Instituto de Investigación Sanitaria Hospital 12 de Octubre (imas12), Madrid, Spain.
Department of Immunology, Hospital Universitario 12 de Octubre, Madrid, Spain.
PLoS Pathog. 2021 Dec 28;17(12):e1010211. doi: 10.1371/journal.ppat.1010211. eCollection 2021 Dec.
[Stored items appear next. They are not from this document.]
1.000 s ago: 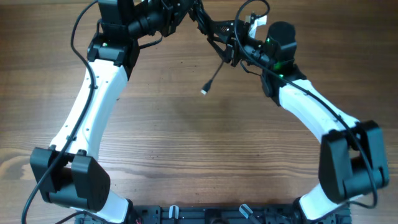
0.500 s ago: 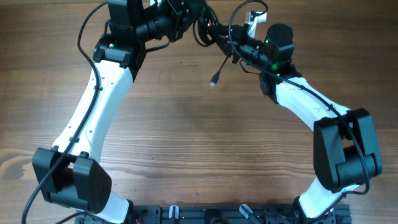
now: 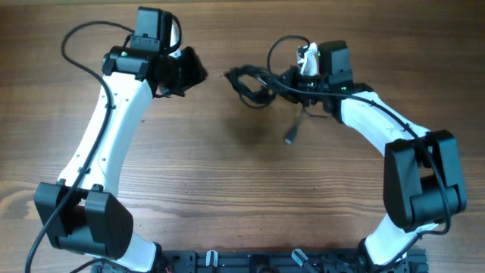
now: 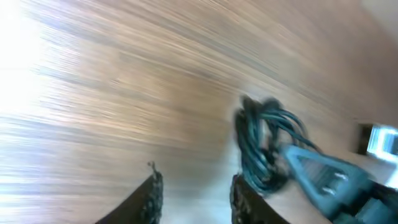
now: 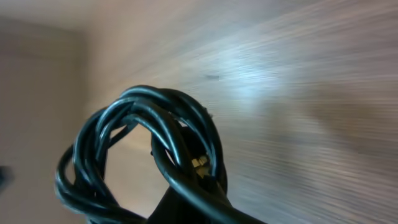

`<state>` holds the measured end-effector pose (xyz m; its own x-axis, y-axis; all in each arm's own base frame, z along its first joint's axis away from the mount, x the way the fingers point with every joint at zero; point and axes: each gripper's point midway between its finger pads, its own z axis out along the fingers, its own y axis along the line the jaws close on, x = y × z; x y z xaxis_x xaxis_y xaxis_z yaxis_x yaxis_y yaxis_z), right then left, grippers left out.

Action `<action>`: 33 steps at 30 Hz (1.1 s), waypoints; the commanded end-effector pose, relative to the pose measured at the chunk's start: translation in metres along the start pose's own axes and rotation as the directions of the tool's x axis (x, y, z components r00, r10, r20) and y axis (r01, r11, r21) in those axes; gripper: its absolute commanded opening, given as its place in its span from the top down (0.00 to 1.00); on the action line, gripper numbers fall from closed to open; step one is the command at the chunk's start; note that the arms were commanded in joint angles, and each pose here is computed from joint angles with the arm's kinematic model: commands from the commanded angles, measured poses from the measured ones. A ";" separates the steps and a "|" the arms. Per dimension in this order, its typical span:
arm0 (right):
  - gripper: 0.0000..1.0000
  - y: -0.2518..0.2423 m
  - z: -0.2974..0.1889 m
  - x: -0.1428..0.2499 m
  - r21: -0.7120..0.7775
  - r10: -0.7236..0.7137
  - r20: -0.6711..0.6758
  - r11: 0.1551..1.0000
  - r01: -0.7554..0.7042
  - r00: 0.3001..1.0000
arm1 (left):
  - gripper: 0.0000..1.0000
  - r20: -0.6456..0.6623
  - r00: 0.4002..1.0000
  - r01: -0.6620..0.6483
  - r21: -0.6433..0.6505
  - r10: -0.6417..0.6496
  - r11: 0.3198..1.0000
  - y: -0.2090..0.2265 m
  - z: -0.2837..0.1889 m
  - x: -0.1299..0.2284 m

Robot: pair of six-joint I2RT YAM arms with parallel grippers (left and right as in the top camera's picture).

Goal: Untangle cables

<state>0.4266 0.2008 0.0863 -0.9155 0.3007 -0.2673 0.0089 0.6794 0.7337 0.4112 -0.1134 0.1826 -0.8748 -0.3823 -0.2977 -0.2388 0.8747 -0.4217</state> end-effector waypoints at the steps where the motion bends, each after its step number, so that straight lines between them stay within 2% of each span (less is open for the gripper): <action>1: 0.96 0.008 -0.034 -0.039 0.203 -0.296 0.156 0.943 0.263 0.942 | 0.48 0.059 0.980 -0.187 -0.053 0.190 0.981 0.006 -0.001 -0.015; 2: 0.95 0.005 -0.038 -0.039 0.250 -0.336 0.151 0.923 0.293 0.930 | 0.46 0.044 0.966 -0.256 0.045 0.254 0.966 -0.012 -0.001 -0.010; 3: 0.96 0.005 -0.040 -0.036 0.271 -0.367 0.135 0.907 0.322 0.920 | 0.43 0.036 0.942 -0.335 0.197 0.335 0.921 -0.038 -0.004 0.000; 5: 0.96 0.012 -0.040 -0.030 0.232 -0.361 0.118 0.916 0.328 0.925 | 0.41 0.031 0.919 -0.377 0.368 0.393 0.850 -0.069 -0.008 0.014; 10: 0.96 0.048 -0.038 -0.009 0.008 -0.356 0.055 0.935 0.356 0.933 | 0.40 -0.025 0.885 -0.399 0.473 0.464 0.786 -0.102 0.019 0.045; 11: 0.96 0.063 -0.041 -0.008 -0.067 -0.305 0.045 0.949 0.308 0.951 | 0.41 -0.050 0.866 -0.403 0.520 0.497 0.754 -0.117 0.031 0.062; 16: 0.96 0.090 -0.053 -0.009 -0.200 -0.278 0.025 0.940 0.277 0.960 | 0.44 -0.063 0.851 -0.414 0.532 0.522 0.738 -0.126 0.041 0.074; 23: 0.96 0.090 -0.061 -0.014 -0.233 -0.231 0.017 0.945 0.229 0.973 | 0.59 -0.092 0.843 -0.402 0.547 0.530 0.734 -0.128 0.043 0.084; 33: 0.96 0.097 -0.069 -0.025 -0.285 -0.206 0.041 0.935 0.209 0.978 | 0.58 -0.162 0.817 -0.387 0.558 0.553 0.734 -0.132 0.058 0.110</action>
<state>0.4228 0.2075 0.1745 -0.8968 0.1795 -0.4045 -0.2453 0.5591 0.7920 0.3810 -0.2733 0.1666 -0.9132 0.1762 -0.3674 0.3881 0.6510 -0.6524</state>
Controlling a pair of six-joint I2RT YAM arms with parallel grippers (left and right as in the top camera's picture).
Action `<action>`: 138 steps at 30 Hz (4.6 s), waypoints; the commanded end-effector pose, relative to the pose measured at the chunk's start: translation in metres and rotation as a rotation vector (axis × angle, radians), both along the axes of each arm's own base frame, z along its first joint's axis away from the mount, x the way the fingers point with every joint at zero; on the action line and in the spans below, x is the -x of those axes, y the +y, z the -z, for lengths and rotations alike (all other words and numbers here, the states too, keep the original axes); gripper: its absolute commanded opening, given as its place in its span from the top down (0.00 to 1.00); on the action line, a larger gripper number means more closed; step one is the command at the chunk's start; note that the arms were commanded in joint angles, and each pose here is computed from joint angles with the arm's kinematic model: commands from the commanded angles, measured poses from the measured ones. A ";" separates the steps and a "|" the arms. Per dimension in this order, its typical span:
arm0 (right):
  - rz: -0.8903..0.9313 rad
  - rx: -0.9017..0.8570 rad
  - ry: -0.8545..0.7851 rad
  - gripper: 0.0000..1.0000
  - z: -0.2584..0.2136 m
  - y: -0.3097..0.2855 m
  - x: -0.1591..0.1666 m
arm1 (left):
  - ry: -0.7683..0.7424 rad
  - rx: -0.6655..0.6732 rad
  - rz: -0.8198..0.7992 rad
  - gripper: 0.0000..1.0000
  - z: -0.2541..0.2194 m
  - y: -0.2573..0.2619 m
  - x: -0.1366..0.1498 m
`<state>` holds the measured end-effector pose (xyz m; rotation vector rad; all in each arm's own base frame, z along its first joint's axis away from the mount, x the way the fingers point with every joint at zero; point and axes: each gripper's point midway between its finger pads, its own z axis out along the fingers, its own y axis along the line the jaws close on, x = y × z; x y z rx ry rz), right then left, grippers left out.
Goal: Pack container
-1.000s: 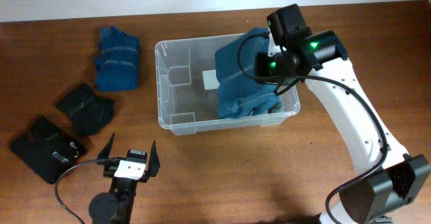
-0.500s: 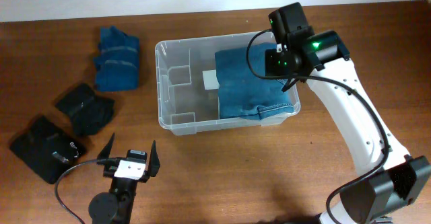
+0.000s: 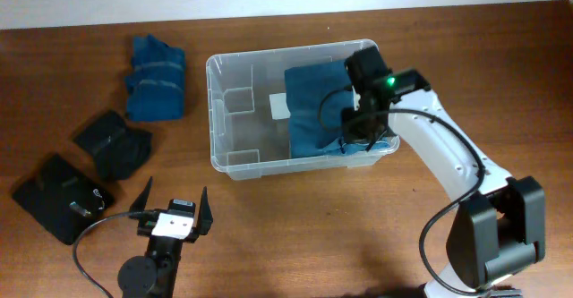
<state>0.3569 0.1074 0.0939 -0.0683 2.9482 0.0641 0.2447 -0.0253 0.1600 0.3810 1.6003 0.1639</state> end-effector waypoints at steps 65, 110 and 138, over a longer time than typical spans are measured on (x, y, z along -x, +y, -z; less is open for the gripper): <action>0.746 0.111 -0.306 0.02 -0.164 -0.300 0.001 | 0.465 0.075 0.119 0.01 -0.191 -0.015 -0.167; 0.746 0.111 -0.306 0.02 -0.164 -0.300 0.001 | 0.957 0.271 -0.321 0.99 0.027 0.082 -0.276; 0.746 0.111 -0.306 0.02 -0.164 -0.300 0.001 | 0.898 0.395 -0.300 0.99 -0.133 -0.140 -0.157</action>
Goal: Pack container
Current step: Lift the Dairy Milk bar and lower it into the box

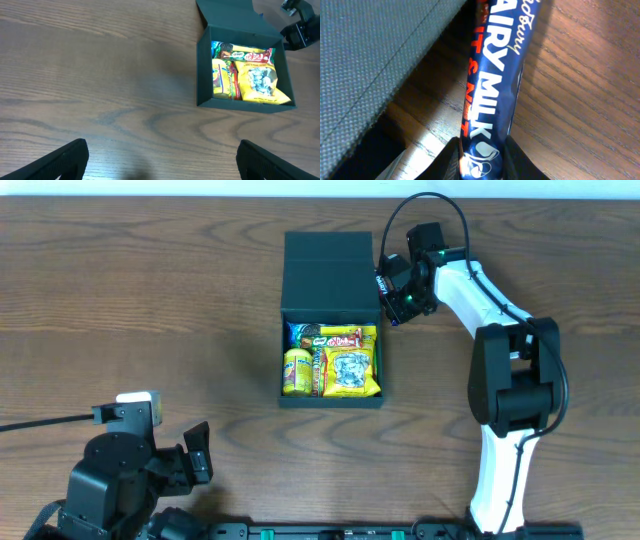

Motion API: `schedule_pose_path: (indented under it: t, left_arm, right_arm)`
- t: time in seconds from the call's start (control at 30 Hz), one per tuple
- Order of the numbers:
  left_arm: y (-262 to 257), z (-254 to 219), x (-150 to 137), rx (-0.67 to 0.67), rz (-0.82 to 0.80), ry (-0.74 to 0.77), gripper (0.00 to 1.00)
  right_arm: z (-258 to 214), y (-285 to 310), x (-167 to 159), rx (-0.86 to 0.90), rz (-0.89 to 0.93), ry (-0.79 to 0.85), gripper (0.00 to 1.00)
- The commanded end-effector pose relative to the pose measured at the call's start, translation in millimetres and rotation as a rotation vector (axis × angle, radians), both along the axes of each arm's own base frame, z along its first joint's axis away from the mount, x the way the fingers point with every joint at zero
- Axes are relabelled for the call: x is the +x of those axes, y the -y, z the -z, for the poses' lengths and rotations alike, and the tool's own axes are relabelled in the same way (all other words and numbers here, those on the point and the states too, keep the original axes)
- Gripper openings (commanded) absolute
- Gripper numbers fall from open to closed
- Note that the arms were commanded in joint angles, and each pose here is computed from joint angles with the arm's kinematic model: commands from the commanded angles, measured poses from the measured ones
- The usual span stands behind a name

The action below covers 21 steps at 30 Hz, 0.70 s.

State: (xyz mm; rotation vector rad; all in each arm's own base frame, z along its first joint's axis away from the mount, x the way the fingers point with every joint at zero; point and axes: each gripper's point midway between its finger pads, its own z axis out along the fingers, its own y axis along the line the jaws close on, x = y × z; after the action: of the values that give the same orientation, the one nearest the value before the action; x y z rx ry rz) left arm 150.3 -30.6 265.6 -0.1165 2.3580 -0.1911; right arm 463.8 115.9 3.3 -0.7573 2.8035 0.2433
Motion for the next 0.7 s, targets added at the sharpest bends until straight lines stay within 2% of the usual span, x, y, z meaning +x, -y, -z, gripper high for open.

The timing of the development of specific adaptive immunity after natural SARS-CoV-2 infection, and its relevance in clinical outcome, has not been characterized in depth. Description of the long-term maintenance of both cellular and humoral responses elicited by real-world anti-SARS-CoV-2 vaccination is still scarce. Here we aimed to understand the development of optimal protective responses after SARS-CoV-2 infection and vaccination. We performed an early, longitudinal study of S1-, M- and N-specific IFN-γ and IL-2 T cell immunity and anti-S total and neutralizing antibodies in 88 mild, moderate or severe acute COVID-19 patients. Moreover, SARS-CoV-2-specific adaptive immunity was also analysed in 234 COVID-19 recovered subjects, 28 uninfected BNT162b2-vaccinees and 30 uninfected healthy controls. Upon natural infection, cellular and humoral responses were early and coordinated in mild patients, while weak and inconsistent in severe patients. The S1-specific cellular response measured at hospital arrival was an independent predictive factor against severity. In COVID-19 recovered patients, four to seven months post-infection, cellular immunity was maintained but antibodies and neutralization capacity declined. Finally, a robust Th1-driven immune response was developed in uninfected BNT162b2-vaccinees. Three months post-vaccination, the cellular response was comparable, while the humoral response was consistently stronger, to that measured in COVID-19 recovered patients. Thus, measurement of both humoral and cellular responses provides information on prognosis and protection from infection, which may add value for individual and public health recommendations.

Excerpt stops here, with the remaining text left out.